實驗教學中醋酸纖維素薄膜電泳的條件優化

武麗濤, 李夢瑤, 寧啟蘭, 吳 鋒, 楊旭東, 閆小飛, 蔣小英, 蔣曉剛, 李冬民

(1.西安交通大學 醫學部基礎醫學院生物化學與分子生物學系,陜西 西安 710061; 2.西安交通大學 醫學研究生教學實驗中心,陜西 西安,710061)

在醫學高等教育體系下,實驗教學連接理論教學與學生實踐,對于培養學生的創新型綜合素質起著至關重要的作用[1]。生物化學是醫學及生物學專業學生必須掌握的基礎課程,推進對生物化學實驗教學的改革[2],可以有效促進學生對理論知識的掌握并提高學生的團結協作精神[3]。

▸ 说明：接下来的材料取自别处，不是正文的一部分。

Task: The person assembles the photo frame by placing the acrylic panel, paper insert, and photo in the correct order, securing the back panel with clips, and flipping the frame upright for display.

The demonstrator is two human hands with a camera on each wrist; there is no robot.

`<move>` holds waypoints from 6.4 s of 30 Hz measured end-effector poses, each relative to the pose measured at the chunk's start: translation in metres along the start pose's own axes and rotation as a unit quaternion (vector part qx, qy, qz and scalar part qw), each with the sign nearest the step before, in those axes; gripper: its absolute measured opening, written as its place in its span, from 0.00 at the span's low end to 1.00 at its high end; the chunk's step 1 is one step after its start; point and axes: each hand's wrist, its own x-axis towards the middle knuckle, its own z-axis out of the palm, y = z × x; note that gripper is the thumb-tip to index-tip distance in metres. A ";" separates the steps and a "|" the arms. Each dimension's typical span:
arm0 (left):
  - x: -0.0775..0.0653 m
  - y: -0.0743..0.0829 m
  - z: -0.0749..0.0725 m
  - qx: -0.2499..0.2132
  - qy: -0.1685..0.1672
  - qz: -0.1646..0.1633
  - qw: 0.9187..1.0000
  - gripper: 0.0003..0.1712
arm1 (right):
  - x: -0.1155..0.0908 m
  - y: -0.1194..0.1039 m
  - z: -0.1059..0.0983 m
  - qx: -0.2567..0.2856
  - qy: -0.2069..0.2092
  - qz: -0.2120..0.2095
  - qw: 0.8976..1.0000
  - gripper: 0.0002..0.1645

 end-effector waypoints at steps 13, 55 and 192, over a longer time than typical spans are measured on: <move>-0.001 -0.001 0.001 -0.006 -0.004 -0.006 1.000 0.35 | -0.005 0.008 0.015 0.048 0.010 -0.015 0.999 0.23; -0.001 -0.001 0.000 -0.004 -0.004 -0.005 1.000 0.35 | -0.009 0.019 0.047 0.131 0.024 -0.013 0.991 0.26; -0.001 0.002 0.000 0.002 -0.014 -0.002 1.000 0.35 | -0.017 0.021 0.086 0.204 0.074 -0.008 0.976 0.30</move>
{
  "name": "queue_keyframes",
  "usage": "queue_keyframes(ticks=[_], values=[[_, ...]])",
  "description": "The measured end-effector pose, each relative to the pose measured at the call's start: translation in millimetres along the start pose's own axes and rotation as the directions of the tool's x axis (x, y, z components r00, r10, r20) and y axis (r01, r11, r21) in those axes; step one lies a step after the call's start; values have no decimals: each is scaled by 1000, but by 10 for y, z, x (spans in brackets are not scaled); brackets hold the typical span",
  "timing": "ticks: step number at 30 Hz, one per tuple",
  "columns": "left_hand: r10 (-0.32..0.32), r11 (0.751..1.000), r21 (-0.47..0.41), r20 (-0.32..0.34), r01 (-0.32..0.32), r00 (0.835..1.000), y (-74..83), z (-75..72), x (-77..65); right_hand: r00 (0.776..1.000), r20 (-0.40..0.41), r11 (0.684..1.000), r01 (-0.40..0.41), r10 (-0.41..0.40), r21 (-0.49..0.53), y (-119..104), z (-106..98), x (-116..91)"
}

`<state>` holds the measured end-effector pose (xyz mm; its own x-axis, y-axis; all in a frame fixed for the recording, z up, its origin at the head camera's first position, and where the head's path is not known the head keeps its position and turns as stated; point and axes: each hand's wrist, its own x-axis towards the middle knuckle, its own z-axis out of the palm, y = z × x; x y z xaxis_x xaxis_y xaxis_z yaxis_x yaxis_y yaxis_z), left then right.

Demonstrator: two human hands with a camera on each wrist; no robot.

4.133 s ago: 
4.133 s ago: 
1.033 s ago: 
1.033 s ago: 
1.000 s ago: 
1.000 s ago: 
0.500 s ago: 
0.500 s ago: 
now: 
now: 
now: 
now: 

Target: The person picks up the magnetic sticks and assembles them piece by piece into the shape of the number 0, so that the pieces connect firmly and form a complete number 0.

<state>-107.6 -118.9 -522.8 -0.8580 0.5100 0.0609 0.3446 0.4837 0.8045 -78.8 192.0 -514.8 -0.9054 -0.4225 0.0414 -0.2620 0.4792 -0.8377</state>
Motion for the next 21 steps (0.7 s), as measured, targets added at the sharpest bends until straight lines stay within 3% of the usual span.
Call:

蛋白質的分離是蛋白質章節的一項重要內容[4]。使用水平電泳分離血清蛋白是形象反映蛋白質組成的一項重要實驗技術,奠定了生物化學蛋白質特性的基礎。蛋白質在高于或低于其pI的溶液中成為帶電顆粒,在電場中能向正極或負極方向移動。這種通過蛋白質在電場中泳動而達到分離各種蛋白質的技術即為電泳[5]。薄膜電泳是將蛋白質溶液點樣于薄膜上,薄膜兩端分別加正、負電極,此時帶正電荷的蛋白質向負極泳動;帶負電荷的蛋白質向正極泳動,通過移動速度的不同將其形成多條蛋白區帶,達到分離效果[6]。近年來,多地開展的醋酸纖維素薄膜電泳,由于實驗方法的不同,且實驗過程中的影響因素較多,學生獲得的實驗結果也存在多種問題,比如條帶無法分離,分離出少于5條條帶以及條帶歪歪扭扭的情況[7-8]。因此,西安交通大學醫學部基礎醫學院生物化學與分子生物學系針對目前存在的問題,經過多年探索,摸索出了成功分離血清蛋白的醋酸纖維素薄膜電泳技術的實驗條件。

1 實驗材料與器材

1.1 實驗材料

1.1.1 pH 8.6 巴比妥緩沖液：稱取巴比妥鈉12.76 g,巴比妥1.66 g,蒸餾水加熱溶解后,定容至1000 mL。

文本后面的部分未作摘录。